» Assigned task
What is needed is an exact copy of the entries below, with the pictures left out.

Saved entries
- - - - -
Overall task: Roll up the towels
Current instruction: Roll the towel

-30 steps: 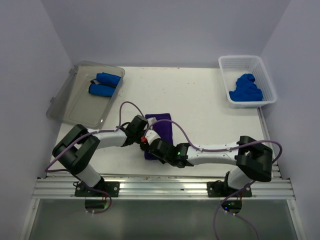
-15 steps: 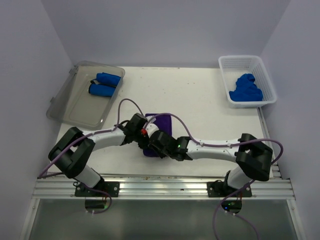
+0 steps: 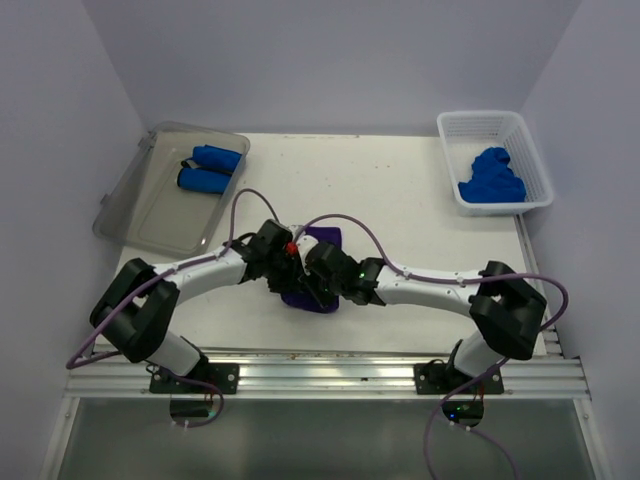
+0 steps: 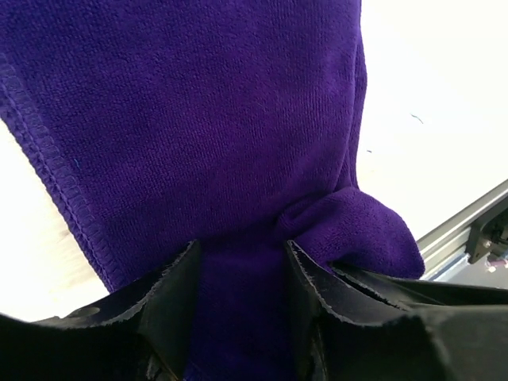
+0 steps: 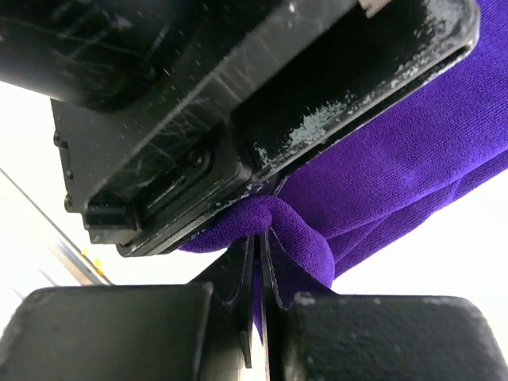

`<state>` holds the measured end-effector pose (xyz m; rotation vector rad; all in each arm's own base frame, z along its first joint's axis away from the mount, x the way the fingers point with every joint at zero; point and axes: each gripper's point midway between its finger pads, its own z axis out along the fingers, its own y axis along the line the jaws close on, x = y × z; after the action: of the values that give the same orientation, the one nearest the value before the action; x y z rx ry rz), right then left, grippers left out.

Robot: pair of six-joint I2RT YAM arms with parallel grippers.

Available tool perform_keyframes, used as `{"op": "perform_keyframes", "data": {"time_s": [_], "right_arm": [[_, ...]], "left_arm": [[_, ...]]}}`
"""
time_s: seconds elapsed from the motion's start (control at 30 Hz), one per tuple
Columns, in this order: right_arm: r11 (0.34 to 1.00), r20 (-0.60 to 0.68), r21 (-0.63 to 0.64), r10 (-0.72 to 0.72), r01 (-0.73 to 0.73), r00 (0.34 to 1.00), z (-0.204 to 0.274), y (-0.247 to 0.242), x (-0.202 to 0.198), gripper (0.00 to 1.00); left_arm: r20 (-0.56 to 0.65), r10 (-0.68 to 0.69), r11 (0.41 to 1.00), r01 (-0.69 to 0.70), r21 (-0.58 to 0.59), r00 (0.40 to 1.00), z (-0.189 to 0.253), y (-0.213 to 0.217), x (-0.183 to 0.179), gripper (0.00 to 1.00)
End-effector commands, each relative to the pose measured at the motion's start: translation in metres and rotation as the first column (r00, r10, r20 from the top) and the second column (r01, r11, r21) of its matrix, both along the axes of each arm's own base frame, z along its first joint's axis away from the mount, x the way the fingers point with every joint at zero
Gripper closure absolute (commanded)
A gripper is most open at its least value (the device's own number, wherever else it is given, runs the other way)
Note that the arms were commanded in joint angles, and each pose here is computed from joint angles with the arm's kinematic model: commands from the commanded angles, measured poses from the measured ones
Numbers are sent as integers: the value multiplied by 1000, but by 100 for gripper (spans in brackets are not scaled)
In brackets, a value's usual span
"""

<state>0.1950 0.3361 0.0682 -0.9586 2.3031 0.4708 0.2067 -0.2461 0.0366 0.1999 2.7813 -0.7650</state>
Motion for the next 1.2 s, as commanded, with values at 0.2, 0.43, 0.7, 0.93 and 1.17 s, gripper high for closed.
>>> {"op": "perform_keyframes", "data": {"time_s": [0.2, 0.43, 0.7, 0.93, 1.17], "right_arm": [[997, -113, 43, 64, -59, 992, -9, 22, -2, 100], [997, -165, 58, 62, -53, 984, -16, 25, 2, 100], [997, -205, 79, 42, -26, 978, -18, 23, 13, 100], [996, -274, 89, 8, 17, 962, -29, 19, 20, 100], [994, -323, 102, -7, 42, 946, -41, 18, 23, 100]], "left_arm": [[137, 69, 997, -63, -44, 988, 48, 2, 30, 50], [162, 118, 993, -118, -12, 980, 50, 16, 35, 45], [185, 179, 983, -182, 1, 966, 54, 28, 38, 39], [227, 281, 953, -298, 46, 933, 55, 51, 42, 48], [296, 375, 921, -389, -12, 879, 73, 67, 41, 67]]}}
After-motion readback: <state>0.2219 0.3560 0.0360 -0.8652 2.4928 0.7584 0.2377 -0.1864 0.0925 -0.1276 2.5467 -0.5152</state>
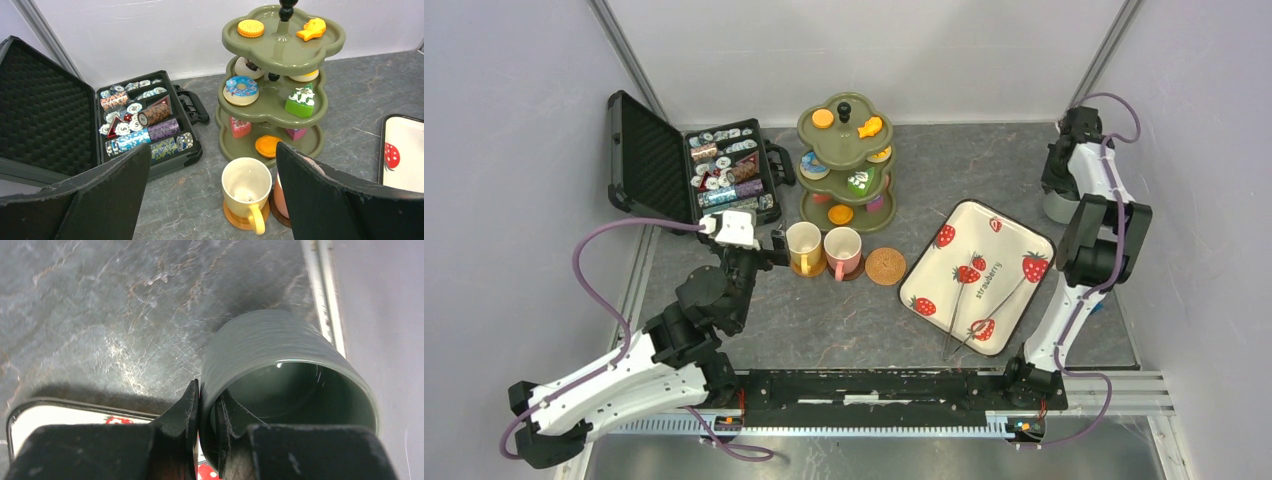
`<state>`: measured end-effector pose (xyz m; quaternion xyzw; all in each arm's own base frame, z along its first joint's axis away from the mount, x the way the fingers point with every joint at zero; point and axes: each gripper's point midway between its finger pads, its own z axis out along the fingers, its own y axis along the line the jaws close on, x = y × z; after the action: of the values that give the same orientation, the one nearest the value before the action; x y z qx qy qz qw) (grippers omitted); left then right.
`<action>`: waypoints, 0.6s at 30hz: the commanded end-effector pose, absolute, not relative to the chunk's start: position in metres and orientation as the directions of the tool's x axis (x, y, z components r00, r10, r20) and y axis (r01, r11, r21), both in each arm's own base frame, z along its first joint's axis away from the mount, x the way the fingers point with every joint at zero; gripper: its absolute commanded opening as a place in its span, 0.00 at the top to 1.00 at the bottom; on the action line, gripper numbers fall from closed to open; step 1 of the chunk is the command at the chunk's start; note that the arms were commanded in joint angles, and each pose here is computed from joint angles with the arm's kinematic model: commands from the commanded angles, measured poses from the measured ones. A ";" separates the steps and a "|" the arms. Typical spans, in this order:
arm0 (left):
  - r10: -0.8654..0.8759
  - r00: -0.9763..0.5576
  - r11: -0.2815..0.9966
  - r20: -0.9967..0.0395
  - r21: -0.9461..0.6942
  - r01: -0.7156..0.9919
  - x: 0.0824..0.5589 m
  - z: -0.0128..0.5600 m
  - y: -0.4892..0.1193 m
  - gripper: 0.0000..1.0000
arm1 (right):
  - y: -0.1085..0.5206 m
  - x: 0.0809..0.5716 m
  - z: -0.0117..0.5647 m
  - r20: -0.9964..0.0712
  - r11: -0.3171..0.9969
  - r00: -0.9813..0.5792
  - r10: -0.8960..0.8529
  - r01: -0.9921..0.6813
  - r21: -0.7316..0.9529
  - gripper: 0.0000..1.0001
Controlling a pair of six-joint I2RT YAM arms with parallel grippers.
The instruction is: Serve the afternoon tea
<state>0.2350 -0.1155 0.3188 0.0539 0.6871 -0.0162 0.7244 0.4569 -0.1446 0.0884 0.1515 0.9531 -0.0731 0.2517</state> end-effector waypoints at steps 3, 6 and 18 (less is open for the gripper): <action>-0.038 0.097 0.995 -0.995 -0.029 0.094 0.230 0.343 -0.106 0.00 | -0.115 0.449 0.187 -0.682 0.781 -0.638 0.358 0.605 -0.156 1.00; -0.054 0.103 0.994 -0.993 -0.044 0.095 0.228 0.345 -0.103 0.00 | -0.072 0.440 0.193 -0.701 0.812 -0.624 0.345 0.573 -0.110 1.00; -0.072 0.093 0.991 -0.993 -0.061 0.115 0.225 0.346 -0.103 0.00 | 0.140 0.393 0.188 -0.622 0.829 -0.555 0.552 0.450 0.333 1.00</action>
<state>0.2284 -0.1064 0.3253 0.0426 0.6813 -0.0326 0.7301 0.3898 0.1163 0.1681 0.1721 0.9163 0.0052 0.3615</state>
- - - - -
» Output for this exercise
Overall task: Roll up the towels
Current instruction: Roll the towel

-30 steps: 
-15 steps: 
+0 steps: 
+0 steps: 
+0 steps: 

`<state>` holds the measured end-effector pose (xyz m; rotation vector rad; all in each arm's own base frame, z along its first joint's axis away from the mount, x the way the fingers point with every joint at zero; point and axes: each gripper's point midway between its finger pads, its own z axis out along the fingers, its own y axis along the line the jaws close on, x = y × z; after the action: of the values that give the same orientation, the one nearest the value before the action; x y z rx ry rz), right then left, grippers left out.

Robot: pair of six-joint I2RT YAM arms with parallel grippers.

Available tool perform_keyframes, used as `{"op": "perform_keyframes", "data": {"time_s": [_], "right_arm": [[_, ...]], "left_arm": [[_, ...]]}}`
"""
time_s: seconds elapsed from the motion's start (control at 30 Hz), one per tuple
Columns, in this order: right_arm: r11 (0.34 to 1.00), r20 (-0.60 to 0.68), r21 (-0.63 to 0.64), r10 (-0.72 to 0.72), r01 (-0.73 to 0.73), r00 (0.34 to 1.00), z (-0.204 to 0.274), y (-0.247 to 0.242), x (-0.202 to 0.198), gripper (0.00 to 1.00); left_arm: r20 (-0.56 to 0.65), r10 (-0.68 to 0.69), r11 (0.41 to 1.00), r01 (-0.69 to 0.70), r21 (-0.58 to 0.59), r00 (0.40 to 1.00), z (-0.189 to 0.253), y (-0.213 to 0.217), x (-0.183 to 0.179), gripper (0.00 to 1.00)
End-effector commands, each relative to the pose measured at the motion's start: translation in metres and rotation as the first column (r00, r10, r20 from the top) and the second column (r01, r11, r21) of its matrix, both along the axes of each arm's own base frame, z along its first joint's axis away from the mount, x the way the fingers point with every joint at zero
Gripper closure absolute (commanded)
A gripper is most open at its least value (the device's own number, wherever else it is given, runs the other way)
Note that the arms were commanded in joint angles, and each pose here is computed from joint angles with the arm's kinematic model: commands from the commanded angles, measured poses from the measured ones
Numbers are sent as integers: the value multiplied by 1000, but by 100 for gripper (spans in brackets are not scaled)
In brackets, a value's usual span
"""

<state>0.1950 0.3361 0.0682 -0.9586 2.3031 0.4708 0.2067 -0.2461 0.0366 0.1999 2.7813 -0.7650</state>
Motion for the next 1.2 s, as commanded, with values at 0.2, 0.43, 0.7, 0.93 and 1.17 s, gripper high for closed.
>>> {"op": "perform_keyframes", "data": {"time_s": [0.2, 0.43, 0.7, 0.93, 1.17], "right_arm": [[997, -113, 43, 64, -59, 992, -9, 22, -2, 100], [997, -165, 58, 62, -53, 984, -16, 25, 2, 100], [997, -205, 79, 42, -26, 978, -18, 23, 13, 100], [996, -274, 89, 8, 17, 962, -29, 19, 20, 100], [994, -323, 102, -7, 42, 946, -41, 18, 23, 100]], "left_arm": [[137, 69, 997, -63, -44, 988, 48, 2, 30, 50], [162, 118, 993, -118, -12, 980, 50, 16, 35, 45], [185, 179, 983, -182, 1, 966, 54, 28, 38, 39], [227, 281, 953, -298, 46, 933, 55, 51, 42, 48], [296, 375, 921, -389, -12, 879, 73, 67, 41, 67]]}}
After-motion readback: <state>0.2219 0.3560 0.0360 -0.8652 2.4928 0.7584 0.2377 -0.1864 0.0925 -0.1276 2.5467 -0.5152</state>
`<state>`: measured end-effector pose (xyz m; quaternion xyzw; all in each arm's own base frame, z along its first joint's axis away from the mount, x the way the fingers point with every joint at zero; point and axes: each gripper's point midway between its finger pads, its own z axis out along the fingers, its own y axis along the line the jaws close on, x = y × z; after the action: of the values that give the same orientation, the one nearest the value before the action; x y z qx qy qz qw) (grippers omitted); left then right.
`<action>`: waypoints, 0.6s at 30hz: the commanded end-effector pose, absolute, not relative to the chunk's start: position in metres and orientation as the directions of the tool's x axis (x, y, z components r00, r10, r20) and y axis (r01, r11, r21), both in each arm's own base frame, z along its first joint's axis away from the mount, x the way the fingers point with every joint at zero; gripper: its absolute commanded opening as a place in its span, 0.00 at the top to 1.00 at the bottom; on the action line, gripper numbers fall from closed to open; step 1 of the chunk is the command at the chunk's start; note that the arms were commanded in joint angles, and each pose here is computed from joint angles with the arm's kinematic model: commands from the commanded angles, measured poses from the measured ones. A ";" separates the steps and a "|" the arms. Typical spans, in this order:
arm0 (left):
  - r10: -0.8654..0.8759
  - r00: -0.9763..0.5576
  - r11: -0.2815..0.9966
  - r20: -0.9967..0.0395
  - r21: -0.9461..0.6942
  - r01: -0.7156..0.9919
  - x: 0.0824..0.5589 m
  - z: -0.0128..0.5600 m
  - y: -0.4892..0.1193 m
  - gripper: 0.0000..1.0000
arm1 (right):
  - y: -0.1085..0.5206 m
  - x: 0.0809..0.5716 m
  - z: -0.0117..0.5647 m
  - r20: -0.9964..0.0712
  - r11: -0.3171..0.9969
  - r00: -0.9813..0.5792
  - r10: -0.8960..0.8529
  - r01: -0.9921..0.6813
  - r21: -0.7316..0.9529
  - gripper: 0.0000..1.0001
Controlling a pair of six-joint I2RT YAM arms with parallel grippers.
The instruction is: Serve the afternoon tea
<state>0.2350 -0.1155 0.3188 0.0539 0.6871 -0.0162 0.7244 0.4569 -0.1446 0.0884 0.1515 0.9531 -0.0731 0.2517</state> end-effector waypoints at steps 3, 6 and 18 (less is open for the gripper): <action>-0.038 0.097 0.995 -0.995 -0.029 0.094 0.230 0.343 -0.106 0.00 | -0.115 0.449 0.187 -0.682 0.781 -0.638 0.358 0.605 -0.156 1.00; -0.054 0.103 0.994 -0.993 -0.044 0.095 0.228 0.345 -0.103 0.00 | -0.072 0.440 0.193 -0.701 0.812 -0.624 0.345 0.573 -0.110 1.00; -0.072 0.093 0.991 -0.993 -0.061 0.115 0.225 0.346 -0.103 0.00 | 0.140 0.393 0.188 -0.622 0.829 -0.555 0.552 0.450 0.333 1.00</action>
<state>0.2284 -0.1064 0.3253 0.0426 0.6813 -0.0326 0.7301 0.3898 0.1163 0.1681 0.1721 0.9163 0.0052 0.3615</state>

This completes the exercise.